The fundamental issue is why are you over compensating, one way or the other? Do you believe that you are inferior to others or that your work doesn’t stand on its own merit? Have you conned yourself into believing that you are not just as competent as your straight office neighbor? If your organization’s culture makes you think like this, then maybe you need to find another place where being LGBTQ DOES NOT MATTER.  However, it is most likely your own feeling of inadequacy and you need to reassess the damage you are doing to yourself.  Be a team player, but also be yourself and take care of you and YOUR family’s needs just like anyone else would do.

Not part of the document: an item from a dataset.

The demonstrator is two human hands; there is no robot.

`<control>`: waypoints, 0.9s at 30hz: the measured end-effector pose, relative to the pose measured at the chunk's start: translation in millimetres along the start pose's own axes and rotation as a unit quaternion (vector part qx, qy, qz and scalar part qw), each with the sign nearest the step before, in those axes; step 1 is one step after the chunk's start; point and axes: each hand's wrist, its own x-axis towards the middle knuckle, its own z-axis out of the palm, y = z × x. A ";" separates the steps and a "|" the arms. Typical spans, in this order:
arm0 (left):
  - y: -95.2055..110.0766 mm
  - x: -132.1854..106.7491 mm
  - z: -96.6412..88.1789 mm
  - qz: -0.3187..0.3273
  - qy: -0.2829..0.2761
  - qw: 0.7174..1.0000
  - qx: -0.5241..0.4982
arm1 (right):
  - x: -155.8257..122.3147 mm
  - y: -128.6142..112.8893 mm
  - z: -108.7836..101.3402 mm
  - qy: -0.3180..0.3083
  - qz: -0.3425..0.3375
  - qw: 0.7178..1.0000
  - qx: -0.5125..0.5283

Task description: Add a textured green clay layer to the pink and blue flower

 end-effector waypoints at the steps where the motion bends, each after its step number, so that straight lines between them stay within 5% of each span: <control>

Not helping to educate others and the organization around better/improved LGBTQ issues and equitable treatment

What this might look like:

When you see inequitable treatment in the workplace, you don’t raise the issue or concern.  When you overhear leaders being insensitive around LGBTQ issues, you don’t attempt to find a way to help bring about a better understanding.

How to overcome it:

This is a tough one and sometimes a double edged sword. If you try to educate, then you may be seen as pushing your ‘agenda.’ If you don’t do anything, then you’re part of the problem and not the solution. One approach you can take is to step out of the role as being LGBTQ and step up when you see a situation that warrants education in all diversity and inclusion areas, not just on LGBTQ issues. As a leader it is your responsibility to set the example of inclusion and acceptance for all employees.  Think about it this way… If you were Hispanic, would not help to educate the organization on improving relationship with the Hispanics in your workforce, or customers? What if you were Jewish, or Muslim? Wouldn’t it be the same? Holding employees accountable for their behavior, and helping them get there is your job as a leader.

 Some things to think about

  1. No matter what the situation, you are a leader first. Be respected, an educator and thoughtful in everything you do. LGBTQ employees are not there to change the thinking of everyone in the organization, but can be an integral part of change.
  2. Strive to be part of the solution and not just ignore it. If you have concerns or issues, come prepared with an open mind and solutions that could help everyone on all sides of the issue.
  3. Stand up for what is right on both sides of the issue. If LGBTQ staff are trying to use that angle simply to get their way, help to raise awareness and understanding.  Conversely, do not let your LGBTQ peers and staff languish in inequity or mistreatment because of your fears.
  4. Being LGBTQ is not about being “less than” or “odd”. It is simply about recognizing that all individuals deserve respect and equal treatment, and we as LGBTQ leaders can help be a bridge for understanding, listening, improving, and healing for everyone in the workplace. Use your best and worst workplace experiences to make you a better leader for all.